WHAT YOU HAVE TO DO: Each line of the material below is to be written out exactly. Leave out any picture.

STORED DATA:
===============
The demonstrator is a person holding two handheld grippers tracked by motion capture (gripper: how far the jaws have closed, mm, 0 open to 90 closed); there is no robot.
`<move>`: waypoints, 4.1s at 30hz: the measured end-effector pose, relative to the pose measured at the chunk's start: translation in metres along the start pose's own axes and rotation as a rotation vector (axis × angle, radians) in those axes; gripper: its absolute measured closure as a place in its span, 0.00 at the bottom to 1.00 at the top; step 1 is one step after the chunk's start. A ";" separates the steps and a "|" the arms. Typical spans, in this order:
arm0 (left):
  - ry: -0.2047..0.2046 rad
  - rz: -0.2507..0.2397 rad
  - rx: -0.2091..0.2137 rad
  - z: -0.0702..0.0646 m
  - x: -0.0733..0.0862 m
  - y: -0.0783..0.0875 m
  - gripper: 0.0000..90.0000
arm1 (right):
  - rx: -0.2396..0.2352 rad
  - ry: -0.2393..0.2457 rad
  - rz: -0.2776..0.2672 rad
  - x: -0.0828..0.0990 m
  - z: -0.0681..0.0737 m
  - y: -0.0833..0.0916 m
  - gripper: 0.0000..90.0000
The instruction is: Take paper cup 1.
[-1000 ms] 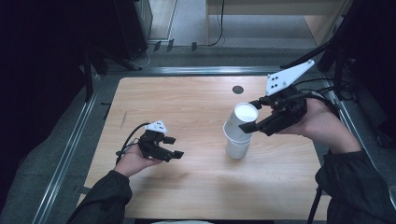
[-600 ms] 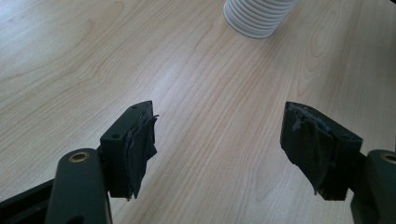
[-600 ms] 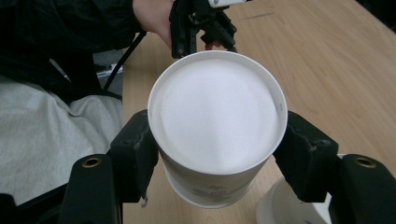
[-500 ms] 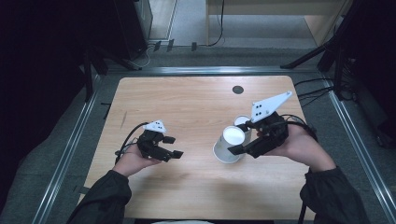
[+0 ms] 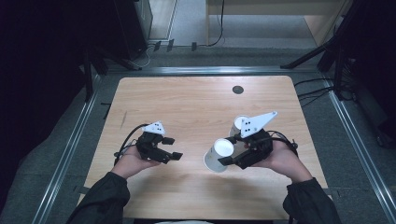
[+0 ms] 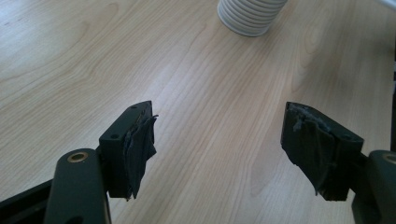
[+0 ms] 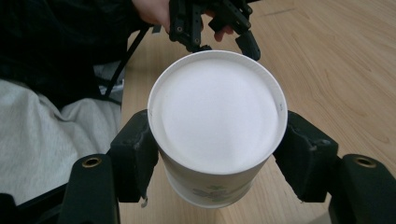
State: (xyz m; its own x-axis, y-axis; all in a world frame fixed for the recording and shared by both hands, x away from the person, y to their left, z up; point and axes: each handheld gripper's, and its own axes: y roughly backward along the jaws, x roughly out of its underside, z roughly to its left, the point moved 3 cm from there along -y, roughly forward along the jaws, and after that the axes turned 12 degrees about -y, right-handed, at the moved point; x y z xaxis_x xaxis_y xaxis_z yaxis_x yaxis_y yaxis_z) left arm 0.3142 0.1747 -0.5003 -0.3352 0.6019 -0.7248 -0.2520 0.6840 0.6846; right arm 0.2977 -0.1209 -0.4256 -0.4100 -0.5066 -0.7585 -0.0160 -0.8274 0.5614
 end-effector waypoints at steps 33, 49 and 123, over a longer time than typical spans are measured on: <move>-0.141 -0.083 0.189 -0.030 -0.017 -0.008 0.25 | 0.023 -0.087 -0.117 0.030 -0.006 -0.052 0.39; -0.185 -0.119 0.250 -0.038 -0.023 -0.014 0.23 | 0.013 -0.055 -0.188 0.024 0.005 -0.066 0.39; -0.278 -0.004 0.196 -0.018 -0.024 0.011 0.33 | 0.090 -0.051 -0.073 0.026 0.010 -0.071 0.31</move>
State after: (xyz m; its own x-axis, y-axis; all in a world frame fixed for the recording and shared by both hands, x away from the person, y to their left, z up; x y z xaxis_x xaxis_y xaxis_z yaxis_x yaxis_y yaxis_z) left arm 0.3032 0.1604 -0.4746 -0.0670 0.6699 -0.7394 -0.0644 0.7366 0.6732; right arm 0.2789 -0.0724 -0.4820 -0.4502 -0.4308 -0.7821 -0.1281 -0.8357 0.5340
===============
RESPONSE BOX:
The demonstrator is a person holding two handheld grippers tracked by motion capture (gripper: how far the jaws have closed, mm, 0 open to 90 closed); there is no robot.
`<move>`: waypoints, 4.1s at 30hz: the measured end-effector pose, relative to the pose measured at the chunk's start: translation in metres along the start pose's own axes and rotation as a rotation vector (axis × angle, radians) in those axes; gripper: its absolute measured closure as a place in its span, 0.00 at the bottom to 1.00 at the top; step 1 is one step after the chunk's start. A ";" separates the steps and a "|" the arms. Typical spans, in this order:
arm0 (left):
  - ry: -0.2047..0.2046 rad
  - rz: -0.2507..0.2397 rad
  - rx: -0.2091..0.2137 rad
  - z: -0.0702..0.0646 m
  - x: -0.0733..0.0862 m
  - y: -0.0783..0.0875 m
  - gripper: 0.0000..90.0000
arm1 (right):
  - rx: -0.2396..0.2352 rad
  - ry: -0.2393..0.2457 rad
  - rz: -0.2776..0.2672 rad
  - x: -0.0828..0.0990 m
  - z: -0.0681..0.0737 m
  - y: -0.0833..0.0916 m
  - gripper: 0.0000..90.0000
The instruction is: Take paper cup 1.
[-1000 ms] 
[-600 ms] 
[-600 ms] 
[-500 ms] 
[+0 ms] 
[+0 ms] 
[+0 ms] 
State: (xyz m; its own x-axis, y-axis; all in a world frame fixed for the recording and shared by both hands, x away from the person, y to their left, z up; point and axes: each handheld gripper's, and its own axes: y roughly backward along the jaws, x roughly out of its underside, z roughly to its left, the point moved 3 cm from there along -y, roughly forward along the jaws, and after that the axes turned 12 degrees about -y, right-handed, at the moved point; x y z xaxis_x xaxis_y xaxis_z yaxis_x yaxis_y yaxis_z) left arm 0.3142 0.1747 -0.5003 -0.3352 0.6019 -0.7248 -0.2520 0.6840 0.6846; right arm 0.2977 -0.1209 -0.4256 -0.4100 -0.5066 -0.7585 -0.0160 -0.8274 0.5614
 end-effector waypoints at steps 33, 49 and 123, over a longer time than typical spans are measured on: <move>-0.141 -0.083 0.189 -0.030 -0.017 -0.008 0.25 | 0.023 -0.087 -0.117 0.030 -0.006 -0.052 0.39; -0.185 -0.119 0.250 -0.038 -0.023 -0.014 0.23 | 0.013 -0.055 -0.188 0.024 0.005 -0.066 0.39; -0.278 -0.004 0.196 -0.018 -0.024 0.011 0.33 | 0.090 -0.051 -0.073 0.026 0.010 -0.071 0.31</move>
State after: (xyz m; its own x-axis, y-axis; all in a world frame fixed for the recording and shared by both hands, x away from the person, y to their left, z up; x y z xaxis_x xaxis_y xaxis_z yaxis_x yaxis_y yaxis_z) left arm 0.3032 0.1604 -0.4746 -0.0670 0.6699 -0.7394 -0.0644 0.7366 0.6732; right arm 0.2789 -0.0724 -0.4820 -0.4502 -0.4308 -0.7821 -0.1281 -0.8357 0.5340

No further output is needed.